Assange Faces US Extradition Hearing in London
By Staff, Agencies
WikiLeaks founder Julian Assange on Friday faces his first British court hearing since the US submitted a formal extradition request on espionage charges that have upset defenders of press freedoms and human rights.
The 47-year-old Australian is currently serving a 50-week prison sentence for violating bail conditions in 2012 when he was wanted on accusations of sexual assault in Sweden.
The hacker was sensationally dragged out shouting from the Ecuadoran embassy in London by British police in April after Quito terminated his seven-year asylum stay.
Washington says Assange violated the Espionage Act by releasing a vast trove of classified military and diplomatic files in 2010 about US bombing campaigns in Afghanistan and Iraq.
The initial revelations about civilian casualties and embarrassing statements made by US officials about foreign leaders were published in coordination with newspapers such as The New York Times and The Guardian.
Those stories carefully redacted the names and personal details of US operatives and local informants whose lives could have been imperiled by their identities' release.
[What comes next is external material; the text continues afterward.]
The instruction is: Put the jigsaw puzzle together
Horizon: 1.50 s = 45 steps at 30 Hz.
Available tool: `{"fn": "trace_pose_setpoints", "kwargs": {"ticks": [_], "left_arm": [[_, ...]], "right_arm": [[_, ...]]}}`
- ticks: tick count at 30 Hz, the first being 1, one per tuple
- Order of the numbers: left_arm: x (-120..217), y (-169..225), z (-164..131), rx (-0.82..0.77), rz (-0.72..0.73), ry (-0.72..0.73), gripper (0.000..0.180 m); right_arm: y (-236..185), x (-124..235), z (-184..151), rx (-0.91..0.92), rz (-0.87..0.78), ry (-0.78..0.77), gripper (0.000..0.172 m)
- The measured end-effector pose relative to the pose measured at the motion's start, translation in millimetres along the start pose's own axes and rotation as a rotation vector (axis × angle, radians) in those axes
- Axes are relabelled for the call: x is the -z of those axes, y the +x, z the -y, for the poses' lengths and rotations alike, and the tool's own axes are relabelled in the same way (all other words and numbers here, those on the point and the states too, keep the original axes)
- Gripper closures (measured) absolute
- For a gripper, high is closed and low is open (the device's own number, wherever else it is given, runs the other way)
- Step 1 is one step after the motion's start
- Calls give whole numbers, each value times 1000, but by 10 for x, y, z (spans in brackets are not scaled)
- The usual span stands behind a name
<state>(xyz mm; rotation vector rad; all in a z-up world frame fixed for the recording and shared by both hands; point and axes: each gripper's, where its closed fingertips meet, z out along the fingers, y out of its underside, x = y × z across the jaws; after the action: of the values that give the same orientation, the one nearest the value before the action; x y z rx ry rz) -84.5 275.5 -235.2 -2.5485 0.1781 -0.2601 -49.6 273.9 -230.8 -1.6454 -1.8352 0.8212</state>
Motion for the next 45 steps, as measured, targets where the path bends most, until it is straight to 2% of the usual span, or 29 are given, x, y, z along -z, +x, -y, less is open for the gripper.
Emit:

But WikiLeaks eventually found the arrangement too confining and published the entire load of unedited cables and video files -- hundreds of thousands in all -- on its website.
None of the 18 charges against Assange relate to his site's publication of emails that alleged Russian agents stole from the Democratic Party during Donald Trump's triumphant presidential election campaign.
"WikiLeaks walks like a hostile intelligence service and talks like a hostile intelligence service," US Secretary of State Mike Pompeo said two days after Assange's arrest.
"It is time to call out WikiLeaks for what it really is -– a non-state hostile intelligence service often abetted by state actors like Russia," he said.
Assange could be sentenced to 175 years in jail if convicted on all charges.
Assange himself might speak briefly by video link but is not expected to appear in person at Friday's largely procedural hearing.
The case is likely to last months as there are multiple opportunities for appeal.